Vatican, 06 November, 2022 / 5:33 pm (ACI Africa).
In Bahrain on Sunday morning, Pope Francis prayed with Catholics from the Arabian Peninsula and encouraged them to be bold in proclaiming the Gospel in their countries.
“All who are baptized have received the Spirit and so become prophets. As such, we cannot pretend not to see the works of evil, so as to live a ‘quiet life’ and not get our hands dirty,” he said Nov. 6 in Sacred Heart Church in Manama.
“How is it possible for a Christian who wants to live his faith not to get his or her hands dirty?” the pope reiterated. “On the contrary, we received a Spirit of prophecy to proclaim the Gospel by our living witness.”
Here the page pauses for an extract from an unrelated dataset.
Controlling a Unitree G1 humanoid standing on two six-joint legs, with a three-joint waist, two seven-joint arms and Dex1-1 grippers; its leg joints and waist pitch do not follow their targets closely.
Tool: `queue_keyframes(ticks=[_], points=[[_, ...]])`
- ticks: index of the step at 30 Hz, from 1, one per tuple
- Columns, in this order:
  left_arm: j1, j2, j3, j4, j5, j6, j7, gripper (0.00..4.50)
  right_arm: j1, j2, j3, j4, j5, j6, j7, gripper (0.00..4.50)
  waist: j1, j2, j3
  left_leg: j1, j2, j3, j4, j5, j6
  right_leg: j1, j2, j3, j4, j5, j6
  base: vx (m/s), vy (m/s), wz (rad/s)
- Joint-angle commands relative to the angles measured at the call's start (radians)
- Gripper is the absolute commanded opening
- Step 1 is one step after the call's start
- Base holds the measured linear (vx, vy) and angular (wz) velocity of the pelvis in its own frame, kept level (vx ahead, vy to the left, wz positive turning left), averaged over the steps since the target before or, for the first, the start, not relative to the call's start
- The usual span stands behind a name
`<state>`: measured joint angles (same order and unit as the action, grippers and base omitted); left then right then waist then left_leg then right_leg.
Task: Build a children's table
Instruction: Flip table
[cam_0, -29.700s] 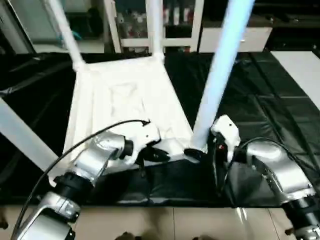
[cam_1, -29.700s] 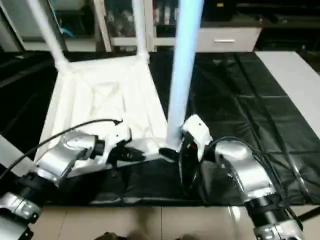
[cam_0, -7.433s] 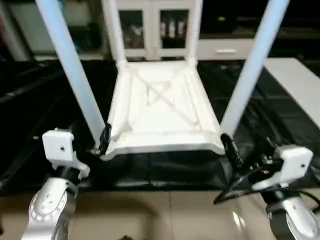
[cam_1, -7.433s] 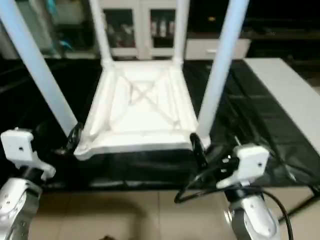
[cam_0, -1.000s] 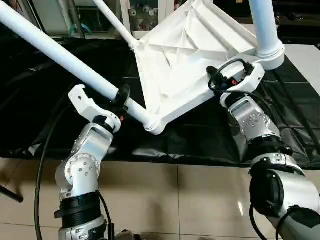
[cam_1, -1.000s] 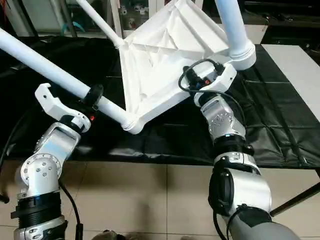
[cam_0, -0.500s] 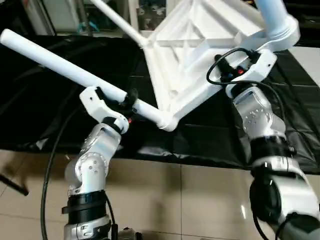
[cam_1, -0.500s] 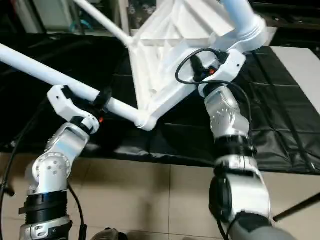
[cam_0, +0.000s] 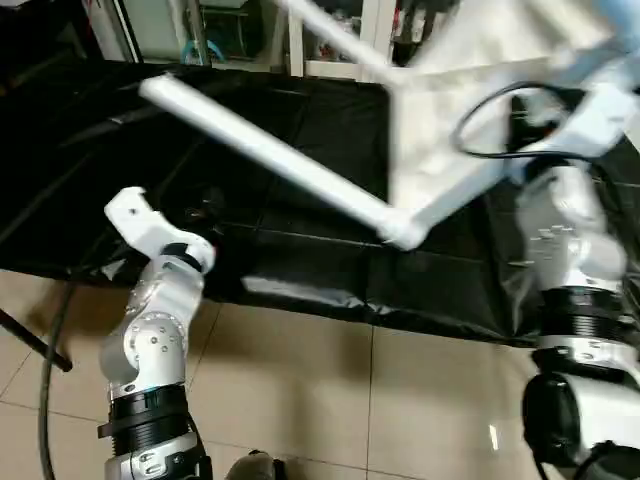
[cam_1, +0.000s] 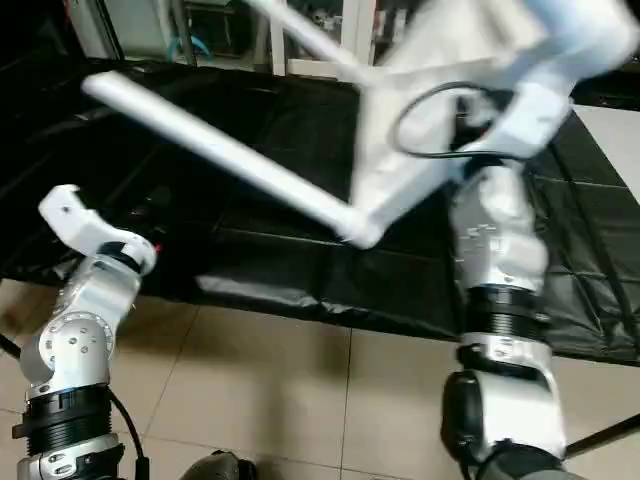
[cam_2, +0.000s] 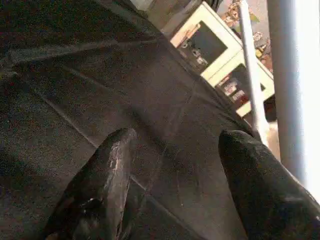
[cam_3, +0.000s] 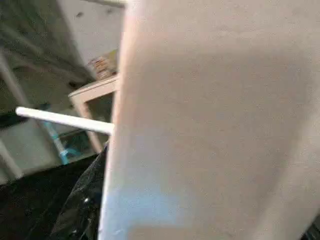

Pope Francis met with Catholic priests, religious, and lay people on the last day of his historic visit to Bahrain, an overwhelmingly Muslim country.
His Nov. 3-6 trip included encounters with authorities, Muslim leaders, and the small Catholic community, including a Mass with around 30,000 people in Bahrain’s national soccer stadium — the first-ever public papal Mass in the country.
Sunday’s prayer service, which concluded with the Marian prayer known as the Angelus, was attended by an estimated 600 Catholics engaged in ministry in the Arabian countries of Bahrain, Saudi Arabia, Kuwait, and Qatar. In his speech, the pope noted that there was also a contingency from Lebanon.
In his welcoming remarks, the apostolic administrator of northern Arabia, Bishop Paul Hinder, OFM Cap, said the people in attendance reflected “the cultural and ethnic diversity of the migrant Church in this part of the world.”
“Many of them are struggling daily but do so with deep faith, trusting that we are all in the hands of our Heavenly Father,” the bishop said, noting that the Apostolic Vicariate of Northern Arabia has 60 priests and an estimated 2 million Catholics.
He said there are also around 1,300 lay catechists teaching more than 16,000 children.
“All of them work as volunteers, sometimes under very difficult conditions because of the restrictions in some countries regarding religious freedom, work permits and residency permits,” he said.